Data-visualisation and data exploration techniques (e.g. network analysis) can help reveal the dynamics involved in complex multi-causal systems – a challenging task with Shitty Tables. Data visualisations are crucial supplements to large numerical tables of descriptive statistics. With visualisations, researchers can communicate large amounts of information – including the associated uncertainty – in an accessible format, without requiring extensive mathematical expertise from the reader. This is important for researchers who intend to build on previous results, and in the paper we argue that such practices may also reduce problems that have led to the recent loss of confidence in the reproducibility and replicability of research findings in social and life sciences. Fully open data sharing would be ideal, but this is not always possible due to privacy concerns and, at the time of writing, remains a lamentably rare practice. In addition, open data does not necessarily accommodate stakeholders with low technical expertise in data analysis and visualisation, such as clinicians, patients and policy makers.
The benefits of presenting complex data visually should encourage researchers to publish extensive analyses and descriptions as website supplements, which would increase the speed and quality of scientific communication, as well as help to address the crisis of reduced confidence in research findings.
In Pretty Picture 2, looking closely you can observe that boys did more moderate-to-vigorous physical activity (x-axis is average daily hours) in every educational track. In spite of this, girls appeared more active when combining the educational tracks (shown as rows in the figure), because there is much more people in the practical nurse track, ,as well as those people being mostly girls. This is also known as the Simpson’s paradox, and is best investigated by visualising data.

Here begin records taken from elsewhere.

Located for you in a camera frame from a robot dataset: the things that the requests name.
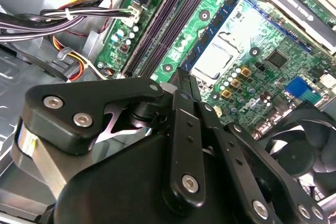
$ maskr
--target green circuit board
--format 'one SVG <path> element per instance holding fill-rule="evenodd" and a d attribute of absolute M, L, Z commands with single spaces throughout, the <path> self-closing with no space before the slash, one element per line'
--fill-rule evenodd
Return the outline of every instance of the green circuit board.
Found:
<path fill-rule="evenodd" d="M 145 11 L 145 22 L 148 22 L 150 20 L 149 16 L 155 12 L 160 0 L 156 1 Z M 223 1 L 202 0 L 171 49 L 164 56 L 152 75 L 152 79 L 159 83 L 169 81 L 174 71 L 194 47 Z M 308 5 L 324 22 L 334 22 L 312 0 L 301 1 Z M 318 67 L 322 70 L 330 70 L 330 66 L 334 65 L 331 56 L 326 51 L 318 50 L 313 46 L 312 51 L 307 52 L 272 22 L 266 20 L 260 13 L 251 8 L 248 3 L 243 2 L 238 11 L 226 21 L 225 26 L 239 44 L 239 57 L 214 85 L 209 86 L 198 79 L 203 100 L 220 108 L 219 119 L 224 124 L 237 121 L 253 131 L 260 122 L 266 121 L 274 110 L 273 106 L 258 102 L 261 94 L 267 91 L 272 97 L 278 95 L 286 100 L 288 97 L 284 94 L 284 89 L 295 77 L 301 76 L 307 81 L 313 82 L 314 76 L 309 73 L 312 68 Z M 121 22 L 116 23 L 108 35 L 107 43 L 97 61 L 103 62 L 105 66 L 117 73 L 129 53 L 121 54 L 120 44 L 110 43 L 109 40 L 111 35 L 122 27 L 125 28 Z M 252 55 L 254 48 L 258 49 L 257 55 Z M 281 66 L 276 67 L 268 62 L 269 57 L 273 54 L 283 56 L 284 62 L 281 63 Z M 261 71 L 257 64 L 262 64 L 264 70 Z M 230 83 L 229 79 L 237 69 L 244 73 L 247 69 L 249 75 L 244 76 L 239 71 L 237 76 L 234 75 L 234 79 L 238 81 L 237 86 L 227 86 L 226 83 Z M 224 90 L 231 95 L 223 97 Z M 319 97 L 316 95 L 312 99 L 318 101 Z"/>

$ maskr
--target capacitor
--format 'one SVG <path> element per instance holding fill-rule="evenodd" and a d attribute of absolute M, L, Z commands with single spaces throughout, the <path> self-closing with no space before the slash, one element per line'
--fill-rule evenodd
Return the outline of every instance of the capacitor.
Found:
<path fill-rule="evenodd" d="M 137 33 L 139 31 L 139 27 L 138 26 L 133 26 L 133 32 Z"/>
<path fill-rule="evenodd" d="M 234 105 L 231 105 L 229 108 L 230 108 L 231 113 L 233 114 L 236 114 L 238 112 L 238 109 Z"/>
<path fill-rule="evenodd" d="M 270 100 L 272 98 L 271 94 L 268 91 L 264 92 L 264 96 L 266 97 L 267 100 Z"/>
<path fill-rule="evenodd" d="M 255 94 L 255 93 L 256 93 L 256 89 L 253 88 L 253 87 L 248 87 L 248 88 L 247 88 L 247 91 L 248 91 L 250 94 Z"/>
<path fill-rule="evenodd" d="M 114 34 L 114 35 L 111 36 L 111 40 L 113 42 L 118 42 L 119 38 L 117 37 L 117 35 Z"/>
<path fill-rule="evenodd" d="M 246 104 L 246 100 L 244 99 L 244 97 L 239 97 L 238 98 L 238 102 L 242 105 L 245 105 Z"/>
<path fill-rule="evenodd" d="M 117 35 L 118 35 L 118 37 L 122 38 L 122 37 L 125 36 L 125 33 L 124 33 L 123 30 L 120 30 L 120 29 L 119 29 L 119 30 L 117 31 Z"/>
<path fill-rule="evenodd" d="M 186 39 L 182 40 L 181 45 L 185 47 L 186 45 L 188 45 L 188 41 Z"/>
<path fill-rule="evenodd" d="M 134 38 L 135 38 L 135 33 L 130 32 L 130 34 L 128 34 L 128 37 L 129 37 L 130 39 L 134 39 Z"/>
<path fill-rule="evenodd" d="M 268 103 L 268 100 L 266 99 L 266 97 L 262 94 L 260 95 L 260 100 L 263 102 L 263 103 Z"/>

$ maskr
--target silver screw
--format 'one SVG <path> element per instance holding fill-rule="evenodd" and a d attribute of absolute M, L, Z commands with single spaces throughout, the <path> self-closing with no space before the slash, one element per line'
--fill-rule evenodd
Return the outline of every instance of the silver screw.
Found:
<path fill-rule="evenodd" d="M 260 201 L 253 201 L 252 203 L 254 211 L 264 220 L 268 219 L 268 211 L 264 204 L 262 204 Z"/>
<path fill-rule="evenodd" d="M 198 191 L 198 182 L 191 175 L 188 174 L 184 175 L 182 177 L 182 184 L 189 193 L 195 194 Z"/>
<path fill-rule="evenodd" d="M 154 91 L 159 90 L 159 89 L 157 88 L 157 86 L 155 86 L 155 85 L 153 85 L 153 84 L 150 84 L 149 87 L 150 87 L 152 90 L 154 90 Z"/>
<path fill-rule="evenodd" d="M 238 127 L 237 125 L 234 125 L 233 128 L 235 128 L 235 130 L 238 131 L 238 132 L 242 132 L 241 128 Z"/>
<path fill-rule="evenodd" d="M 189 97 L 188 97 L 186 94 L 184 94 L 184 93 L 181 93 L 181 96 L 182 96 L 184 99 L 186 99 L 186 100 L 189 99 Z"/>
<path fill-rule="evenodd" d="M 211 107 L 209 104 L 204 105 L 204 107 L 205 107 L 207 110 L 212 111 L 212 107 Z"/>
<path fill-rule="evenodd" d="M 300 213 L 305 216 L 307 219 L 310 219 L 310 213 L 304 208 L 303 205 L 298 206 Z"/>
<path fill-rule="evenodd" d="M 92 117 L 85 113 L 78 113 L 73 117 L 73 122 L 83 128 L 90 127 L 93 124 Z"/>
<path fill-rule="evenodd" d="M 64 105 L 62 99 L 58 97 L 46 97 L 44 98 L 43 103 L 46 107 L 55 110 L 62 108 Z"/>
<path fill-rule="evenodd" d="M 104 67 L 104 64 L 102 63 L 102 62 L 99 62 L 98 64 L 97 64 L 97 68 L 103 68 Z"/>
<path fill-rule="evenodd" d="M 317 218 L 323 220 L 323 215 L 321 214 L 321 212 L 316 207 L 314 207 L 314 206 L 311 207 L 311 210 L 317 216 Z"/>

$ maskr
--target black mechanical arm
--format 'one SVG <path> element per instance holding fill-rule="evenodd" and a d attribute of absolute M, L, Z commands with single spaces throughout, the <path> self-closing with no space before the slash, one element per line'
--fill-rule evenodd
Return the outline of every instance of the black mechanical arm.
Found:
<path fill-rule="evenodd" d="M 123 131 L 152 134 L 93 164 Z M 328 223 L 318 204 L 237 123 L 221 125 L 195 78 L 37 86 L 13 146 L 57 199 L 48 222 Z"/>

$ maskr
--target fan blade
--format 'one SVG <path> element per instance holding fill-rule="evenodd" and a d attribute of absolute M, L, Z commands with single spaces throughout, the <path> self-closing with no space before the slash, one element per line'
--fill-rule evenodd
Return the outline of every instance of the fan blade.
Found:
<path fill-rule="evenodd" d="M 322 149 L 321 160 L 328 172 L 336 170 L 336 132 L 334 130 L 330 132 L 329 139 Z"/>
<path fill-rule="evenodd" d="M 328 197 L 336 193 L 336 172 L 315 173 L 314 183 L 320 192 Z"/>
<path fill-rule="evenodd" d="M 308 143 L 317 149 L 322 149 L 329 138 L 330 132 L 334 131 L 323 124 L 311 121 L 301 120 L 300 125 L 306 133 Z"/>
<path fill-rule="evenodd" d="M 268 153 L 270 153 L 273 146 L 276 144 L 276 142 L 278 140 L 282 140 L 282 141 L 285 141 L 287 143 L 292 143 L 292 142 L 298 141 L 298 140 L 305 141 L 306 140 L 306 135 L 305 135 L 304 131 L 300 131 L 300 130 L 281 132 L 281 133 L 276 134 L 275 136 L 273 136 L 271 138 L 271 140 L 266 145 L 265 150 Z"/>

Conventional approaches would have e.g. left the reader with an impression that the means of the multimodal or skewed variables (see Pretty Picture 1) are interpretable as central tendencies, and that the sample is homogenous (see Pretty Picture 2). Transparent and accessible sharing of data characteristics, analyses and analytical choices is imperative for increasing confidence in research findings; if nothing else, the elaborate supplements can act as a platform to present robustness tests and assumption explorations in.
The paper described in this post:
Heino, M. T. J., Knittle, K., Fried, E., Sund, R., Haukkala, A., Borodulin, K., … Hankonen, N. (2019). Visualisation and network analysis of physical activity and its determinants: Demonstrating opportunities in analysing baseline associations in the let’s move it trial. Health Psychology and Behavioral Medicine, 7(1), 269–289. https://doi.org/10.1080/21642850.2019.1646136
Tay, L., Parrigon, S., Huang, Q., & LeBreton, J. M. (2016). Graphical descriptives a way to improve data transparency and methodological rigor in psychology. Perspectives on Psychological Science, 11(5), 692–701.
On hypothesis testing for non-prespecified comparisons:
de Groot AD. The meaning of “significance” for different types of research [translated and annotated by Eric-Jan Wagenmakers, Denny Borsboom, Josine Verhagen, Rogier Kievit, Marjan Bakker, Angelique Cramer, Dora Matzke, Don Mellenbergh, and Han L. J. van der Maas]. Acta Psychologica. 2014;148:188–94.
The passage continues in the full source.